## PROBLEM STATEMENT
In the entries below, begin at the line that has "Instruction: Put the" and stop after the line that has "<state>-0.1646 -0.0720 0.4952"; output those lines exactly, leaving out pictures.

....................

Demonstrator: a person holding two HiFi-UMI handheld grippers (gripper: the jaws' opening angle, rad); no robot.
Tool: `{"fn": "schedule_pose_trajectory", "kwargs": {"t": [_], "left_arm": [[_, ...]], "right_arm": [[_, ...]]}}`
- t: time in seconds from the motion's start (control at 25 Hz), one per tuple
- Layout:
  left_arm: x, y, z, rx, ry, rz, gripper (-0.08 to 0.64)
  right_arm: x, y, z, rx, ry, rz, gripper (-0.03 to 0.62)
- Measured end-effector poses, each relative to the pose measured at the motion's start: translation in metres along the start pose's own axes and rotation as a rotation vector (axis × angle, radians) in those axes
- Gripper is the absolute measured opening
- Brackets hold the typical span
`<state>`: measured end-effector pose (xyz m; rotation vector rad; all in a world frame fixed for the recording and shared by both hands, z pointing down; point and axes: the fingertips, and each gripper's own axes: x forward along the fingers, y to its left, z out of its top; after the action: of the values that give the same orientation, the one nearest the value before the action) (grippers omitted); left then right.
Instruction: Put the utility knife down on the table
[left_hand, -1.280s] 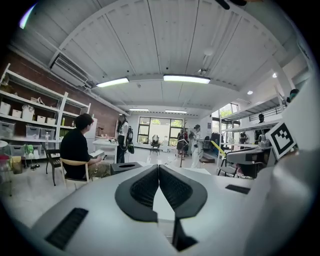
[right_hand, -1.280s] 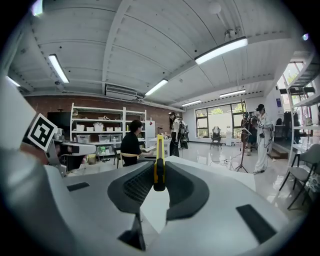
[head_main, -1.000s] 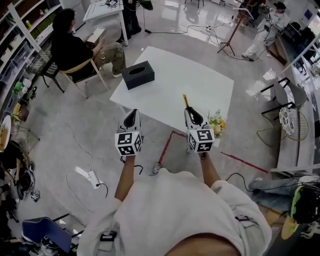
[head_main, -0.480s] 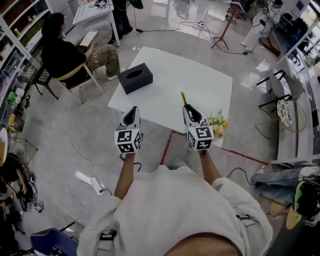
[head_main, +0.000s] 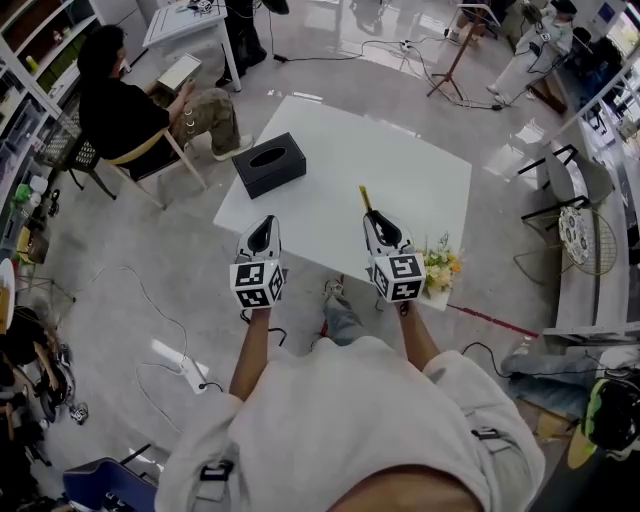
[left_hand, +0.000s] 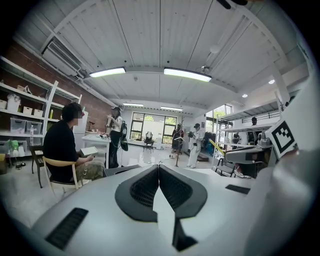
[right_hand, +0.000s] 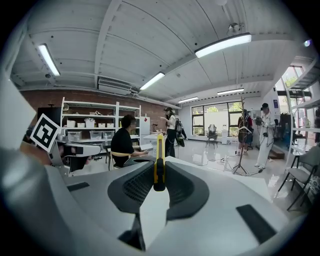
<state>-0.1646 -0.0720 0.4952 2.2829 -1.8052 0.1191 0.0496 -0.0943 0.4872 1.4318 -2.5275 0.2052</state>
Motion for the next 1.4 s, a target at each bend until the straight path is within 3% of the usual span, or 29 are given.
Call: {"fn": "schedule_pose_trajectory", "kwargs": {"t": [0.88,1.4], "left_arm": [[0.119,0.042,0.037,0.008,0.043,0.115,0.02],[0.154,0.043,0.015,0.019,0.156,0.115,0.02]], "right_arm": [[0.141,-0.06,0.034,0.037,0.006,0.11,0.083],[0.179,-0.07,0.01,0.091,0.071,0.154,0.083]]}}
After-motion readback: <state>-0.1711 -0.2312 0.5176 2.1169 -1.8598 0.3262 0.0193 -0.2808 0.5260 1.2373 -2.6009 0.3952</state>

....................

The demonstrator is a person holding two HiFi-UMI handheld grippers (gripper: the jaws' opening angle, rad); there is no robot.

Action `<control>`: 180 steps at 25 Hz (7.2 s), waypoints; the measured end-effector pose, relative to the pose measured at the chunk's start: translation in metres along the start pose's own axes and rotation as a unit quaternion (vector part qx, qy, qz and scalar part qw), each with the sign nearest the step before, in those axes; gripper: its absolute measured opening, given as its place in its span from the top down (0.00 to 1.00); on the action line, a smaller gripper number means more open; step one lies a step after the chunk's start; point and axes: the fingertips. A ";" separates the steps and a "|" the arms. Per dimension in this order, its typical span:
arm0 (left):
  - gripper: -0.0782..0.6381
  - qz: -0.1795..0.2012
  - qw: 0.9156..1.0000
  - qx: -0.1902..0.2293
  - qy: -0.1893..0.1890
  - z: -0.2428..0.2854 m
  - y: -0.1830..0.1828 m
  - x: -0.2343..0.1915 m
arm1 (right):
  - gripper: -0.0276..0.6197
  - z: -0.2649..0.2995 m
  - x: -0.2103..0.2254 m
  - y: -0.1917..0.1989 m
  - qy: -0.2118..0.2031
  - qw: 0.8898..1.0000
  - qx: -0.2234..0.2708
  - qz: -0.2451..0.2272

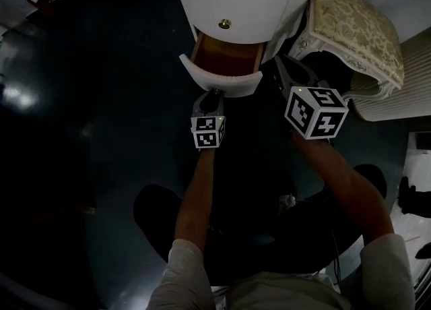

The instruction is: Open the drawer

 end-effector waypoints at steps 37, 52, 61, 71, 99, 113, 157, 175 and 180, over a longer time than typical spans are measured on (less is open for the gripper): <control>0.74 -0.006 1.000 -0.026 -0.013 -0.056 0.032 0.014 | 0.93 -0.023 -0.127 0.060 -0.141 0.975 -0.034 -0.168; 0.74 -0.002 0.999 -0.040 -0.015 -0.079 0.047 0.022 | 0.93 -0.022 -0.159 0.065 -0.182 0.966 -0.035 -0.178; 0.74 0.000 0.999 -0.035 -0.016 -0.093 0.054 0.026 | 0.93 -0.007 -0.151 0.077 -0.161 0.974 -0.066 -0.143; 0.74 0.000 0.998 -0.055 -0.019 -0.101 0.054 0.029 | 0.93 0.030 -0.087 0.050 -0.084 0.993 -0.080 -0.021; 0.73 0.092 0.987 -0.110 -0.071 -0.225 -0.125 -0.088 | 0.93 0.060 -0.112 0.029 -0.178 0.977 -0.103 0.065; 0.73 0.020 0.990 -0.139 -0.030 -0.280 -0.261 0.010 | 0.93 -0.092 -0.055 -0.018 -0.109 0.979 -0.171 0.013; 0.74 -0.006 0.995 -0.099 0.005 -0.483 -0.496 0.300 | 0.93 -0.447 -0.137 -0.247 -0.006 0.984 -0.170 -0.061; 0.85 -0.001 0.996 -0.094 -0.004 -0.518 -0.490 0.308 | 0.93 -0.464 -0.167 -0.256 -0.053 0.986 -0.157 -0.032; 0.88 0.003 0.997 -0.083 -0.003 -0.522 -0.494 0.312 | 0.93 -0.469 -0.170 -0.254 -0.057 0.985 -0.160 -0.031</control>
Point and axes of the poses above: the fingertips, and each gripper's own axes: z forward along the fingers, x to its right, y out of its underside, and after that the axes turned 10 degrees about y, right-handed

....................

## SOLUTION TO THE PROBLEM
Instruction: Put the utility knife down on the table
[left_hand, -1.280s] 
[right_hand, -1.280s] 
[head_main, -1.000s] 
[head_main, -0.480s] 
[head_main, +0.000s] 
[left_hand, +0.000s] 
[right_hand, +0.000s] 
<state>-0.1646 -0.0720 0.4952 2.2829 -1.8052 0.1191 0.0496 -0.0943 0.4872 1.4318 -2.5275 0.2052</state>

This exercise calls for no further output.